• DATA SECTION:
---+---
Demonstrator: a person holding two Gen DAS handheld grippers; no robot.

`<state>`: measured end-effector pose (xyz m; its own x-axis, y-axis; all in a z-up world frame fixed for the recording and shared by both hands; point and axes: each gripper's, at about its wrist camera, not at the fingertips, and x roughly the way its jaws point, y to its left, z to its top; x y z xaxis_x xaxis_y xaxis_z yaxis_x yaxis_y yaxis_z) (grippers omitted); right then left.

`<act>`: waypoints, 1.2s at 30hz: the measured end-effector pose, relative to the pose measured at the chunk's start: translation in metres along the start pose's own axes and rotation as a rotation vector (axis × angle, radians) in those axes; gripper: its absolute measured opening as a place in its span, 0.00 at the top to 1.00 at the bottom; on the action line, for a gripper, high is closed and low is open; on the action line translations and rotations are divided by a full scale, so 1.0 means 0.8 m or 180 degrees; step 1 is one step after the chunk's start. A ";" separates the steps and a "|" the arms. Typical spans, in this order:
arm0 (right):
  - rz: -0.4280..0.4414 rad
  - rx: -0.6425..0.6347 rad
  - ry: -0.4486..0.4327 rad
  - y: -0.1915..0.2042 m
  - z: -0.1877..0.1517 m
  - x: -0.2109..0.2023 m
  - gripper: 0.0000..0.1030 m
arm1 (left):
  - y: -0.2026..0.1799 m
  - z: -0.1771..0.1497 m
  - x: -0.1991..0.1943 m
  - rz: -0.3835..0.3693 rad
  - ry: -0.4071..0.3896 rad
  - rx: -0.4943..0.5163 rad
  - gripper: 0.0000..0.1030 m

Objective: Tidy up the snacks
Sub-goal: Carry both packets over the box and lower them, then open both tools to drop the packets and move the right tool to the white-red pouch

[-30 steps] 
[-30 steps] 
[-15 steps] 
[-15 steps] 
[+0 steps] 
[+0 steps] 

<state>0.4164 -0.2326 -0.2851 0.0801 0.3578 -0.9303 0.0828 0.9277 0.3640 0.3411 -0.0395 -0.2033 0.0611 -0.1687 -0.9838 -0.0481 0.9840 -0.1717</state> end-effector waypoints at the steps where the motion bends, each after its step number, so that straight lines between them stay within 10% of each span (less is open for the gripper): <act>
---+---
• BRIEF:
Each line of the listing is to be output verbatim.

• TASK RESULT:
Demonstrator: a person holding two Gen DAS handheld grippers; no robot.

`<state>`: measured end-effector pose (xyz m; its own x-axis, y-axis; all in a z-up world frame fixed for the recording and shared by both hands; point and axes: each gripper's, at about its wrist camera, not at the fingertips, and x roughly the way its jaws point, y to its left, z to its top; x y z xaxis_x xaxis_y xaxis_z yaxis_x yaxis_y yaxis_z) (grippers omitted); right then left.

`<act>`: waypoints, 1.2s at 30hz: the measured end-effector pose, relative to the pose measured at the chunk's start: translation in metres along the start pose's own axes and rotation as a rotation vector (axis × angle, radians) in those axes; gripper: its absolute measured opening as a place in its span, 0.00 at the top to 1.00 at the bottom; on the action line, for a gripper, high is closed and low is open; on the action line translations and rotations are divided by a full scale, so 1.0 means 0.8 m or 180 degrees; step 1 is one step after the chunk's start. A ";" separates the steps and a "|" the arms. Typical spans, in this order:
arm0 (right):
  - rz: -0.4280..0.4414 rad
  - rx: -0.6425..0.6347 rad
  - ry: -0.4486..0.4327 rad
  - y: -0.1915..0.2042 m
  - z: -0.1877..0.1517 m
  - x: -0.2109..0.2023 m
  - gripper: 0.0000..0.1030 m
arm1 (left):
  - y: -0.2026..0.1799 m
  - z: -0.1771..0.1497 m
  - x: -0.1991..0.1943 m
  - rz: -0.3835..0.3693 rad
  - ry: -0.4071..0.3896 rad
  - rx: -0.4943..0.5163 rad
  - gripper: 0.0000..0.1030 m

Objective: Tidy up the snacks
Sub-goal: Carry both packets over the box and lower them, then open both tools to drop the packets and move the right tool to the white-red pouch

[-30 steps] 
[-30 steps] 
[-15 steps] 
[-15 steps] 
[+0 steps] 
[+0 steps] 

<state>0.4164 -0.2326 -0.2851 0.0801 0.3578 -0.9303 0.0828 0.9277 0.3640 0.3411 -0.0395 -0.2033 0.0611 -0.1687 -0.9838 -0.0481 0.9840 -0.1717</state> end-effector waypoints at the steps where the motion bends, each after its step number, so that straight lines between them stay within 10% of each span (less is open for the gripper): <act>

This answer requires nothing further.